N. B . : Ça pourrait être intéressant que nos pièces soient jouées par d'autres acteurs mais en même temps, cette trilogie tout particulièrement, c'est nous. Comme Willem ne parle pas français, on avait pensé à le remplacer pour la version française. Mais c'était très étrange de penser à un autre acteur, alors finalement il joue en anglais.

 

Reprendre la Trilogie en français, c'est jouer pendant 4h votre texte dans une langue étrangère. Qu'est-ce que cela implique pour vous et qu'est-ce que cela transforme dans le rapport au texte et dans le jeu ?

P. V. d. E. : Apprendre le texte de cette version, n'est pas aussi dur que d'apprendre le texte par cœur pour la première fois. La difficulté c'est qu'il faut du temps pour que le texte descende dans le corps et que l'on puisse être libre sur la scène, sans réfléchir tout le temps « Est-ce que je ne me trompe pas ? Est-ce que c'est bien ça ? » Ce doit vraiment être comme le réflexe de Pavlov, tu entends quelque chose et tu réagis directement.

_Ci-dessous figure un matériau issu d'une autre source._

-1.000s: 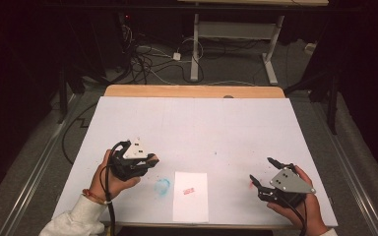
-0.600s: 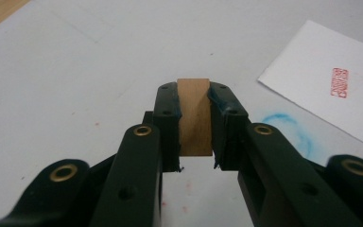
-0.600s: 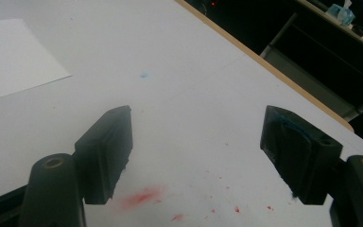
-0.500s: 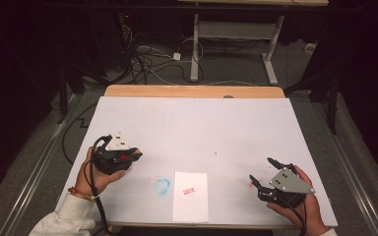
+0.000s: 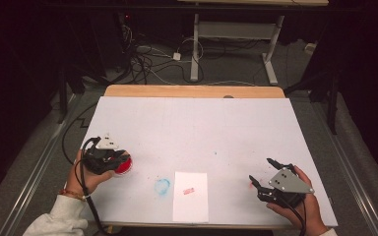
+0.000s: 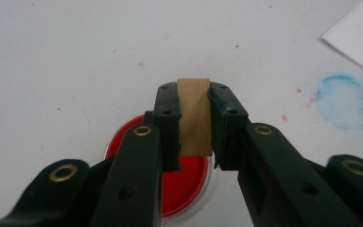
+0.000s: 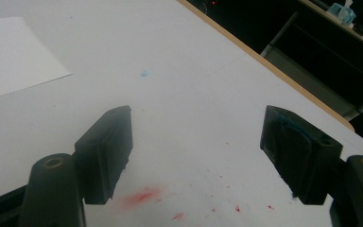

N. B. : Cela fait des mois qu'on travaille dessus, ce n'est pas facile, ça nous rend très nerveux. Mais l'avantage, c'est qu'on avait déjà joué la pièce en Néerlandais, on avait déjà le décor et le parcours ancrés dans le corps. Pour Willem c'est particulièrement dur, parce qu'il ne comprend pas très bien le français, alors il compte parfois pour savoir où on en est. C'est assez incroyable qu'il y arrive si bien, mais c'est aussi parce qu'on avait beaucoup joué, donc il savait qu'on était en train de dire ci ou ça.

W. d. W. : Jouer dans une autre langue demande une autre bouche, un autre corps. Par exemple, à la fin de Blanc, Peter ne pouvait plus bouger les lèvres... On perd aussi beaucoup de blagues avec la traduction. En même temps, je me dis que le fait de jouer Le relèvement de l'Occident en France, que je joue en anglais, ça raconte quelque chose. L'Occident c'est plutôt anglo-saxon, le français, c'est aussi une langue qui se parle beaucoup dans le monde et qui a une portée politique, mais ce n'est pas tout à fait pareil.

N. B. : Dans Rouge ça fonctionne particulièrement bien, parce que c'est la vie de la jetset, des riches, du gaspillage, alors le mélange français anglais rend vraiment bien, je pense.

 

Est-ce que jouer avec des spectateurs français est différent pour vous ?

N. B. : Oui, c'est très différent.

P. V. d. E. : J'aime bien jouer ici, parce que j'ai l'impression que la culture du théâtre en France est beaucoup plus profonde que chez nous. Nous on a une culture de peinture, mais pas de théâtre. En France, on parle de centaines d'années de théâtre, les gens peuvent mieux replacer ce qu'on fait dans l'histoire de cet art. Chez nous le théâtre devient intéressant dans les années 80 avec des gens comme Jan Decorte, et aux Pays-Bas, avec Discordia, ces gens qui se sont mis à casser les conventions. Ici, il y a un grand public et je dois dire qu'en plus il est très chaleureux.

 

Relèvement de l'Occident, BlancRougeNoir a eu lieu les 12, 13, 19, 20, 21 mai au Théâtre Garonne, Toulouse.